Notre avons un bon groupe homogène et bien garni avec des doublures dans tous les postes, sachant que tous les joueurs se valent. Les expatriés convoqués par Alain Giresse sont des joueurs à la valeur intrinsèque reconnue. Idem pour les joueurs locaux. C’est dire qu’avec la qualité de l’effectif que nous avons, ce n’est pas un exploit de se qualifier aux quarts de finale. Nous avons les moyens d’aller encore plus loin dans la compétition. Le minimum requis est d’atteindre la demi-finale.
A la dernière CAN, si le Burkina Faso nous a éliminés en quart de finale en nous battant par deux buts à zéro, c’est qu’il était plus fort que nous. En 2012, par contre, nous avions raté le coche et nous aurions pu aller plus loin dans le tournoi.
En ce qui concerne la CAN 2019, les sélections se valent pratiquement toutes. L’écart entre les nations n’est plus aussi grand que par le passé. Toutefois, aller le plus loin possible dans cette CAN, et même l’emporter, nécessite une application tactique irréprochable.
Techniquement, nos joueurs sont tous bons. Avec le regain de forme de Youssef Msakni, l’équipe de Tunisie dispose de nouveau de l’un de ses meilleurs atouts. Il faut également préserver les autres atouts de notre sélection, à savoir la bonne ambiance qui règne au sein du Club Tunisie et la solidarité du groupe.
Quant à Alain Giresse, en tant que technicien étranger, il a la grosse responsabilité d’apporter une plus-value à l’équipe de Tunisie. Car on ne recrute pas un sélectionneur étranger pour faire les mêmes résultats obtenus par le passé.
Il doit aligner à chaque match un onze de départ homogène avec le bon schéma tactique qui va avec.
La force de notre sélection nationale réside dans la solidarité de son effectif, son homogénéité et la bonne ambiance qui règne entre les joueurs.

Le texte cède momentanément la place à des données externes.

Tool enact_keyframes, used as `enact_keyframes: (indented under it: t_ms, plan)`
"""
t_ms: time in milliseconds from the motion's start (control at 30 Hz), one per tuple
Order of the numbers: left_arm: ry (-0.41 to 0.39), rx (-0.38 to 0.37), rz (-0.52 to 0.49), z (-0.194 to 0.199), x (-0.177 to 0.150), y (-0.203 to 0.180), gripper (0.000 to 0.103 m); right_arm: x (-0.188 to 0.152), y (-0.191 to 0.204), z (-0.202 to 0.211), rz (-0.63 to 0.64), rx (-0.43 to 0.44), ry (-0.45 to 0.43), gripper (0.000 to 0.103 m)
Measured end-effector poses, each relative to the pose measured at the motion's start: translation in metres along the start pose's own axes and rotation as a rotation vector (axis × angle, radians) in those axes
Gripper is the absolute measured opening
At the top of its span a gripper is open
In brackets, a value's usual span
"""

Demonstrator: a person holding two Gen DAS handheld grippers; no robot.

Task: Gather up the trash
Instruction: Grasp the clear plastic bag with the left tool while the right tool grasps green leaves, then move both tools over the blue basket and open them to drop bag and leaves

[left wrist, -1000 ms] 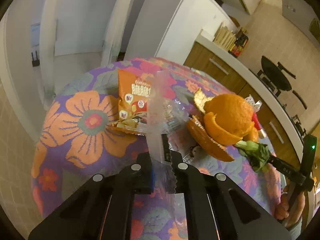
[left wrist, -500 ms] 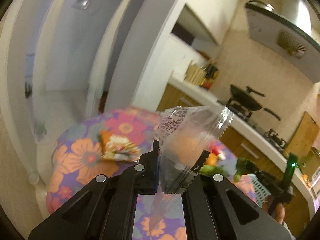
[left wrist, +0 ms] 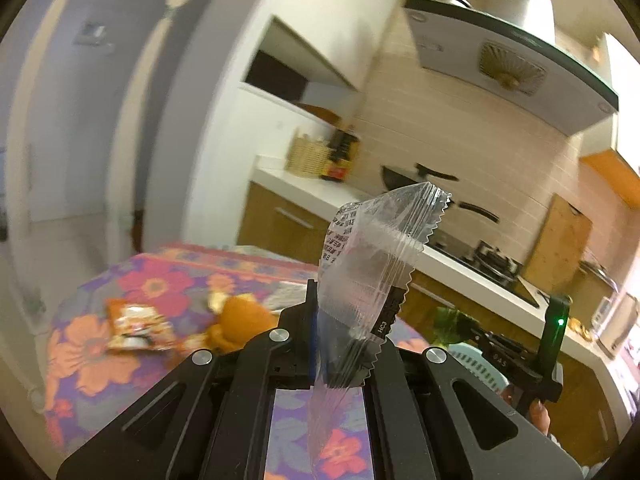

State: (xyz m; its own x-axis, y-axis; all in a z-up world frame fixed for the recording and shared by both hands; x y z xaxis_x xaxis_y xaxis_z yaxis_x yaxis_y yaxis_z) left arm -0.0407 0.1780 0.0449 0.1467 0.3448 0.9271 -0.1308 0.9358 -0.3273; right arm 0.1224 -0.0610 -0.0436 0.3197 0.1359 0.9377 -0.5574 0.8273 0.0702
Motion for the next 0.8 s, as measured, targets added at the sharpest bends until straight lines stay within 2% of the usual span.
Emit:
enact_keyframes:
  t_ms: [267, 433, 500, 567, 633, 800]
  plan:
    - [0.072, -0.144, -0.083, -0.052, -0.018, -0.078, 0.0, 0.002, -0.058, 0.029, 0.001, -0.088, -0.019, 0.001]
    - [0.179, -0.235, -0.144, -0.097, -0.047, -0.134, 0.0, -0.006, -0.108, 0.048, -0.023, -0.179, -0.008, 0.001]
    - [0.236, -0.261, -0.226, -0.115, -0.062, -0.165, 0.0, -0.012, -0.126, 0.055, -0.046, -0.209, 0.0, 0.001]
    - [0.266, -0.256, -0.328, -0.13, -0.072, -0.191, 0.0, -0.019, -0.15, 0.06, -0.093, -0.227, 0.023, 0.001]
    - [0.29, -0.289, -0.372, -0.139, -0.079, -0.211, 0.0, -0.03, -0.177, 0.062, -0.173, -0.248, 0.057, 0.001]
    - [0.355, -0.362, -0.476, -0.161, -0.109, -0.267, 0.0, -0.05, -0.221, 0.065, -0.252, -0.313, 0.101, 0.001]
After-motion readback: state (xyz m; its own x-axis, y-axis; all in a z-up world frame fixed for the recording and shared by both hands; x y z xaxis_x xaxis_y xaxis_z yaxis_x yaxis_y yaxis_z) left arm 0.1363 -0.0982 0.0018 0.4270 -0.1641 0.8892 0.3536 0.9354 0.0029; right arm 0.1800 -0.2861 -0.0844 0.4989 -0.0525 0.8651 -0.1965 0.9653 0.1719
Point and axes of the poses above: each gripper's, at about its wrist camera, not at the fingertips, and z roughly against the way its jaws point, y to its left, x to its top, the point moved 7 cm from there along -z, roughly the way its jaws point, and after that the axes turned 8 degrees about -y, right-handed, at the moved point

Avec une bonne circulation du ballon, de l’application sur le terrain et de la détermination, nous pourrons aller loin, atteindre la finale et, pourquoi pas, remporter cette CAN. Il suffit de rêver grand. Si Alain Giresse met dans la tête des joueurs qu’il ne faut pas rentrer à la maison avant la finale, nous pourrons l’atteindre. Mais si on met dans les têtes des joueurs que leur contrat sera rempli si le stade des quarts est atteint, nous en resterons là ».